Amazon.com Inc. has come up with a new artificial intelligence system that can train digital voice assistants such as Alexa to learn new speaking styles, similar to a newsreader for example, in a matter of hours.
In a blog post today, Trevor Wood, Amazon’s applied science manager, said the new text-to-speech system could replace traditional methods of voice training that typically require actors to speak in the target style for tens of hours in order to train models.
“with the user having the speech produced by neural networks sounds much more natural than speech produced through concatenative methods, which string together short speech snippets stored in an audio database,” Wood wrote. “with the help of an increased and enhanced flexibility provided by [our system], we can easily vary the speaking style of synthesized speech.”
Amazon, which refers to its new model as “neural text-to-speech,” or NTTS, said there are two key components to it.

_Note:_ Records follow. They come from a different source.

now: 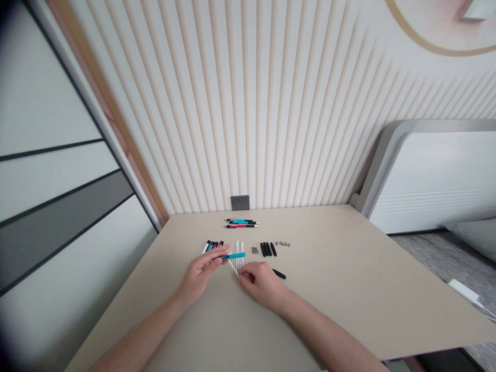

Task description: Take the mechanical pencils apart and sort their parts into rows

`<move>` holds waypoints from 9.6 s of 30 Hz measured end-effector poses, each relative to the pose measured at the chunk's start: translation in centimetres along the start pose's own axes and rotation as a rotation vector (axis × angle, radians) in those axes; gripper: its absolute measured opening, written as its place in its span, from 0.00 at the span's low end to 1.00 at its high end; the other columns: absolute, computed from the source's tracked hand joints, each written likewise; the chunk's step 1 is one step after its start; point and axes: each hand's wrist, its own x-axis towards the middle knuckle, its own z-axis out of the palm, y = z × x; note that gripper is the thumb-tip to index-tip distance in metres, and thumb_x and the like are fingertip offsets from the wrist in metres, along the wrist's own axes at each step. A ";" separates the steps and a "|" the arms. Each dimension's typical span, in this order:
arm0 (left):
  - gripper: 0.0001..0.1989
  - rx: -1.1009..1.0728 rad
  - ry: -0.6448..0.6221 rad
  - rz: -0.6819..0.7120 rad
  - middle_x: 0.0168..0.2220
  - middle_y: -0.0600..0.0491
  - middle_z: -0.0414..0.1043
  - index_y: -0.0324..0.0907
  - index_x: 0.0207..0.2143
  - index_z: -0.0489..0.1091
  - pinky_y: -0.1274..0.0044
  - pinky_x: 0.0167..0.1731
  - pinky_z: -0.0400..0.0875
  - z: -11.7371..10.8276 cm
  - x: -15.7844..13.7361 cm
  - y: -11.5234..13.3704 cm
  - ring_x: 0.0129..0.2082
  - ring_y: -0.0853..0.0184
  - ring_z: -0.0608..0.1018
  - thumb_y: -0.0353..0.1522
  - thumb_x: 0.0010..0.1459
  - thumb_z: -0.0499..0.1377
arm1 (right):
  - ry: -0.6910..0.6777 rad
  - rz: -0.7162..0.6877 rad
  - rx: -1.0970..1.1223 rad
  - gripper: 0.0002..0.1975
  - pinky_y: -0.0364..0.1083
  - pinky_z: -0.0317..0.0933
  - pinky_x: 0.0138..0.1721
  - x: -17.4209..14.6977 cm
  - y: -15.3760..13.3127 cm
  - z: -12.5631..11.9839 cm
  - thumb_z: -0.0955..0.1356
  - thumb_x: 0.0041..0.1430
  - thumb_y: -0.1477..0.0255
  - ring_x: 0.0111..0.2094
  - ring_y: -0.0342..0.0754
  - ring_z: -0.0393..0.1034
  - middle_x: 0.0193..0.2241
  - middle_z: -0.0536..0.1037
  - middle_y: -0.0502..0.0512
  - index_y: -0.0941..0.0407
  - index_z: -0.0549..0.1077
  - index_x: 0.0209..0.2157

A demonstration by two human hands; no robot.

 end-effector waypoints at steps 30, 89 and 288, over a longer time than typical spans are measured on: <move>0.15 0.444 -0.108 0.084 0.36 0.51 0.77 0.43 0.44 0.75 0.76 0.41 0.69 -0.3 -0.1 0.5 0.37 0.65 0.77 0.40 0.66 0.52 | 0.005 0.258 -0.333 0.16 0.43 0.44 0.25 1.0 1.4 -0.2 0.62 0.61 0.68 0.22 0.42 0.63 0.20 0.76 0.52 0.57 0.76 0.24; 0.16 0.581 -0.392 0.101 0.52 0.48 0.72 0.44 0.50 0.68 0.68 0.56 0.63 0.5 -0.4 -0.6 0.54 0.62 0.71 0.37 0.70 0.44 | 0.086 0.234 -0.607 0.13 0.45 0.56 0.44 2.7 3.7 -2.4 0.62 0.66 0.68 0.42 0.50 0.71 0.41 0.78 0.56 0.53 0.76 0.45; 0.14 1.048 -0.487 0.632 0.53 0.47 0.71 0.41 0.52 0.68 0.65 0.54 0.65 1.2 0.2 -0.9 0.52 0.61 0.72 0.33 0.66 0.54 | 0.211 0.212 -0.658 0.10 0.47 0.59 0.42 0.0 6.2 -4.6 0.64 0.64 0.68 0.39 0.52 0.72 0.37 0.79 0.57 0.54 0.77 0.40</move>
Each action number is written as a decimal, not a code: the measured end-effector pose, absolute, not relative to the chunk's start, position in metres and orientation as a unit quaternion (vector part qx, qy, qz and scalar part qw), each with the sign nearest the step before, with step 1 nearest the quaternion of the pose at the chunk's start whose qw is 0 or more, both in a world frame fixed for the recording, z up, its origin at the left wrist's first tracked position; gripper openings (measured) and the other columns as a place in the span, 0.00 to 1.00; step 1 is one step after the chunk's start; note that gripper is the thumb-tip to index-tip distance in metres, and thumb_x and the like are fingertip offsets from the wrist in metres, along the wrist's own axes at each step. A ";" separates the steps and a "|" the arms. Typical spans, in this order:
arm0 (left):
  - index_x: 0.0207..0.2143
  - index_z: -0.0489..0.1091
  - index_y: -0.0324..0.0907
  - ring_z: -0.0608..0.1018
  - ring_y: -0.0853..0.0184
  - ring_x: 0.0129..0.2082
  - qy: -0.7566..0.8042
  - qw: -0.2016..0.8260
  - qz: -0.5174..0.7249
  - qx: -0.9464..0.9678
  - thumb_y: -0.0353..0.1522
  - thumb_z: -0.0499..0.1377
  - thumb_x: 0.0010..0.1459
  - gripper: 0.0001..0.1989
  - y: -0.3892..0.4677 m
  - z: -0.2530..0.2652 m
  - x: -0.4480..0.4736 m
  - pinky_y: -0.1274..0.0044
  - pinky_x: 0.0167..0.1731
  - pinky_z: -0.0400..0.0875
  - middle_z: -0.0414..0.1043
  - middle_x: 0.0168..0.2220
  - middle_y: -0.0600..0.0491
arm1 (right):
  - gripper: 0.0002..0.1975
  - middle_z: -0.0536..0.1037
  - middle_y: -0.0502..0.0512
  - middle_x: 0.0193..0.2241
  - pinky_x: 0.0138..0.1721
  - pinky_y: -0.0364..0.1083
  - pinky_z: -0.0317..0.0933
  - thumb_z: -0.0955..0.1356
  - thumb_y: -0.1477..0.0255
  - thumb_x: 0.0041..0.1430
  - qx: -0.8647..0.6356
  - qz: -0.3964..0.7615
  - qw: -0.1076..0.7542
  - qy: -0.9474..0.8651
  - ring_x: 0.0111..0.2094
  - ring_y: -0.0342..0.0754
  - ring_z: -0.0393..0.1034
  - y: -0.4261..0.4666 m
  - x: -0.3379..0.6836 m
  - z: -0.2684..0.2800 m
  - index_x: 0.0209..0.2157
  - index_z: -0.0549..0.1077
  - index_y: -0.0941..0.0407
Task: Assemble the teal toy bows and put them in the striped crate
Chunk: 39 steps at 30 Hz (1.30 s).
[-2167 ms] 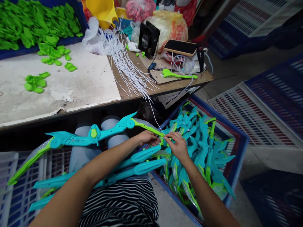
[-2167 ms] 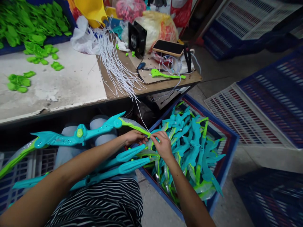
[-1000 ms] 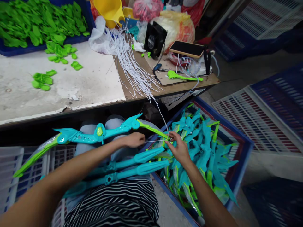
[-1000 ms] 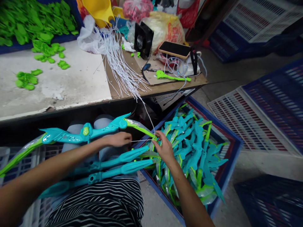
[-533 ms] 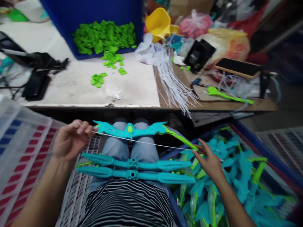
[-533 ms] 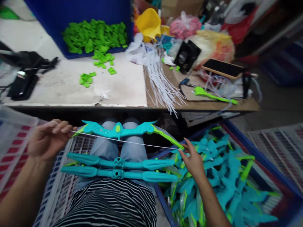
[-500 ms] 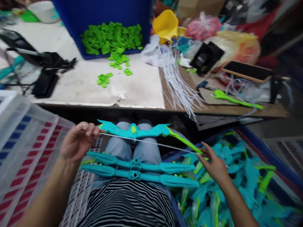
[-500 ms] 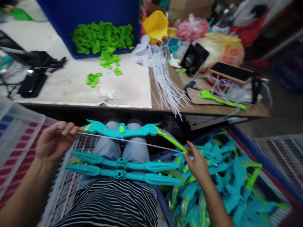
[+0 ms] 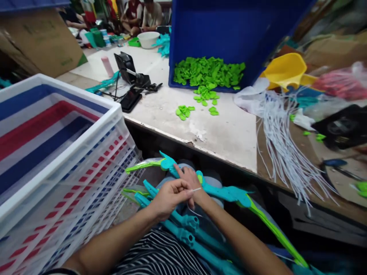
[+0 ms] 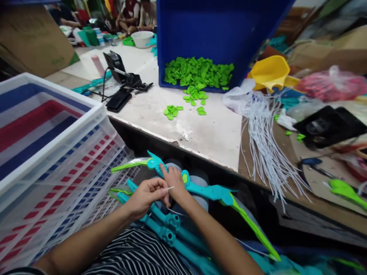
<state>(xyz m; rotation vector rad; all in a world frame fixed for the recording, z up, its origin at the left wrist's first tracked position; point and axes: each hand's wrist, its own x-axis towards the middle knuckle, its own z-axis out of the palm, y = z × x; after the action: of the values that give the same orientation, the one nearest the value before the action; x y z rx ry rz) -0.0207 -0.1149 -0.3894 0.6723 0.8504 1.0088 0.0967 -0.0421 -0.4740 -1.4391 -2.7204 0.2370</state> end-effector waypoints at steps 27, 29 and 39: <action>0.27 0.71 0.38 0.66 0.75 0.19 0.606 0.296 0.635 0.378 0.36 0.58 0.51 0.10 -0.032 -0.413 -0.112 0.81 0.21 0.58 0.66 0.18 0.58 | 0.24 0.75 0.50 0.50 0.46 0.50 0.69 0.63 0.57 0.57 -0.448 0.390 0.073 -0.801 0.48 0.56 0.72 -0.008 0.153 -0.458 0.54 0.71 0.51; 0.27 0.71 0.39 0.67 0.75 0.20 0.608 0.286 0.633 0.385 0.36 0.58 0.52 0.09 -0.029 -0.414 -0.111 0.82 0.22 0.58 0.67 0.19 0.58 | 0.25 0.75 0.51 0.50 0.48 0.50 0.68 0.63 0.57 0.57 -0.443 0.385 0.073 -0.806 0.49 0.56 0.72 -0.007 0.152 -0.459 0.54 0.71 0.51; 0.33 0.65 0.37 0.59 0.78 0.09 0.505 0.497 0.622 0.335 0.42 0.66 0.42 0.21 -0.017 -0.406 -0.124 0.83 0.12 0.49 0.67 0.14 0.60 | 0.22 0.78 0.56 0.40 0.42 0.50 0.69 0.61 0.57 0.60 -0.412 0.237 0.130 -0.870 0.41 0.52 0.73 -0.013 0.149 -0.463 0.52 0.72 0.48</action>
<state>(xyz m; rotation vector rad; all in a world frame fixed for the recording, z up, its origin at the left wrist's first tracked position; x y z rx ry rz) -0.1244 -0.0175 -0.4063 0.8101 1.2224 1.5052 0.1488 -0.0125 -0.4628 -1.1968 -2.5288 0.6893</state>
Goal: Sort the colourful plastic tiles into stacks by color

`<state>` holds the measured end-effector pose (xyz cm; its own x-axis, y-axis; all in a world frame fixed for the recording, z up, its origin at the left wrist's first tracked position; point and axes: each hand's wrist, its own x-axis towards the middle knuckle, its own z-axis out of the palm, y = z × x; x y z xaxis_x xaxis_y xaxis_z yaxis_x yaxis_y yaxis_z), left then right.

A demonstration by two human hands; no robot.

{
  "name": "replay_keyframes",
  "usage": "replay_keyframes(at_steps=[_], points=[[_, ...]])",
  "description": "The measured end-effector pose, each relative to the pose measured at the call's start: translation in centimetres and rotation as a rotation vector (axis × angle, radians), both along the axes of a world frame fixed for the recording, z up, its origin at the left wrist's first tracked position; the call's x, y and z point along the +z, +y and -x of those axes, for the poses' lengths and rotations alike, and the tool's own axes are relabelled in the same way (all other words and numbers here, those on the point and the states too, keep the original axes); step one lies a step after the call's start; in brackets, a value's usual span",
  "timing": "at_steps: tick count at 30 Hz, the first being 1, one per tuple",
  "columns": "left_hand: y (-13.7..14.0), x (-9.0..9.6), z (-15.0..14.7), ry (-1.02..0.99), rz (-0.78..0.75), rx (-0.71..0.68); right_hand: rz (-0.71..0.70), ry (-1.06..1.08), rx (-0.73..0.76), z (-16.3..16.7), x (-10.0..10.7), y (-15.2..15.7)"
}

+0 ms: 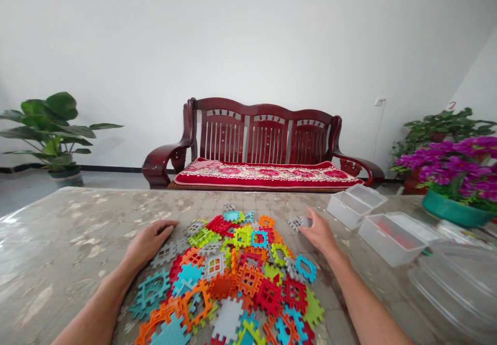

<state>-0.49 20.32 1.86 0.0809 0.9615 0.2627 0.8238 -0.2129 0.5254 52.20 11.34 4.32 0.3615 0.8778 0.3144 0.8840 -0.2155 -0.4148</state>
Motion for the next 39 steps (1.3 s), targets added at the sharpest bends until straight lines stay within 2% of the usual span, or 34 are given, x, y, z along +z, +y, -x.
replay_keyframes(at_steps=[6, 12, 17, 21, 25, 29, 34, 39], points=[[0.0, 0.0, 0.1, 0.004, -0.008, -0.003, 0.015, -0.068, -0.012, -2.8, -1.0, 0.3], [-0.1, 0.2, 0.0, 0.002, -0.011, 0.000, 0.008, -0.010, -0.031, -3.8, -2.3, 0.4], [-0.1, 0.2, 0.0, -0.005, -0.006, 0.007, 0.064, -0.013, -0.058, -3.9, -2.0, 0.0], [0.0, 0.1, 0.0, -0.016, 0.009, 0.009, -0.001, -0.128, -0.064, -2.8, -1.2, -0.3], [-0.2, 0.3, -0.2, -0.021, 0.024, 0.004, -0.082, -0.123, 0.147, -0.7, -0.5, -0.3], [-0.7, 0.7, -0.5, -0.022, 0.022, 0.008, 0.004, -0.112, 0.293, 1.3, -0.2, -0.3], [-0.9, 0.9, -0.9, -0.032, 0.023, -0.016, 0.075, -0.110, 0.261, 2.4, 0.4, -0.7], [-1.1, 1.4, -2.3, -0.079, -0.003, -0.165, -0.005, 0.031, 0.234, 4.3, 1.9, 0.6]])
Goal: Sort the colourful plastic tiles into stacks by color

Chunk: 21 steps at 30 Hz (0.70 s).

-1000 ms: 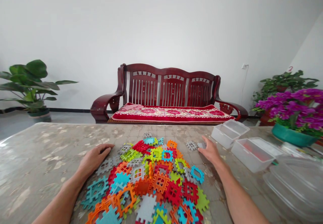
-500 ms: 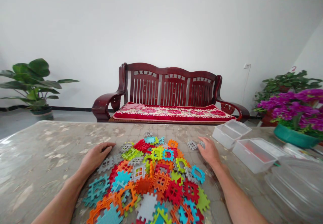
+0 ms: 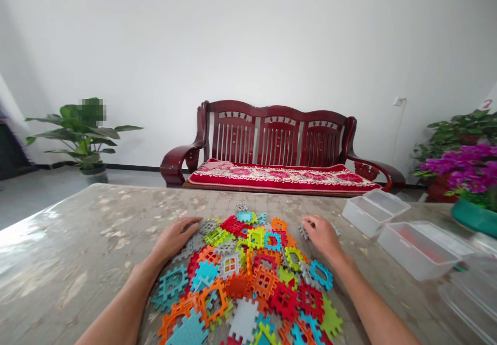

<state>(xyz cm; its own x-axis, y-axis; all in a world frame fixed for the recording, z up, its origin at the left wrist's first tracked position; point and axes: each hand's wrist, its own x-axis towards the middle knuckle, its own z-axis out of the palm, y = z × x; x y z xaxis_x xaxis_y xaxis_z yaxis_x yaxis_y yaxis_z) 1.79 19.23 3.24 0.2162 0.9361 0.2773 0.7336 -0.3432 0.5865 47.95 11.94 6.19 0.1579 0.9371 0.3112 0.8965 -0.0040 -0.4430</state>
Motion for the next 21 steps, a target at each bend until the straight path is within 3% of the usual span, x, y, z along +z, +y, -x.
replay_keyframes(at_steps=[4, 10, 15, 21], points=[[-0.4, 0.5, -0.9, 0.021, 0.008, -0.084, 0.064, 0.119, 0.149, 4.4, 1.5, 2.9], [-0.4, 0.3, -0.6, 0.038, 0.009, -0.140, 0.152, -0.092, 0.348, 12.6, 2.6, 7.5], [-0.2, 0.1, -0.4, 0.001, 0.018, -0.127, 0.197, -0.202, 0.400, 16.7, 2.9, 9.4], [-0.3, 0.1, -0.7, -0.009, 0.052, -0.080, 0.283, -0.288, 0.352, 18.9, 2.6, 9.8]])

One is a “generative neural network” that works by converting sequences of phonemes, which are distinct units of sound that distinguish one word from another, into sequences of spectrograms. Those, in turn, are a visual representation of the spectrum of frequencies of those sounds, since they vary over time. The spectrograms are said to “emphasize features that the human brain uses when processing speech,” Wood said.
The other component is known as a “vocoder,” which helps to convert those spectrograms into a continuous audio signal used to train the text-to-speech model.
The complex technical processes are detailed in Wood’s blog post, but the most important thing is that it seems to work just fine. The new training method can combine neural text-to-speech speech data with just a few hours of supplementary data to produce a model that can distinguish between elements of speech both unique to, and independent of, a particular speaking style.
“At the time of coming and showing up with a speaking-style code during operation, the network predicts the prosodic pattern suitable for that style and applies it to a separately generated, style-agnostic representation,” Wood wrote. “The high quality achieved with the help of a much more relatively little additional training data allows for rapid expansion of speaking styles.”
Wood said Amazon’s research shows that listeners have a big preference for voices created by the neutral text-to-speech method over traditional concatenative synthesis. In fact, the NTTS method was rated almost as high as normal human speech itself.
“The preference for the neutral-style NTTS reflects much more with an increased case in general speech synthesis quality due to neural generative methods,” Wood said. “the further and increased improvements NTTS newscaster voice reflects our system’s ability to capture a style relevant to the text.”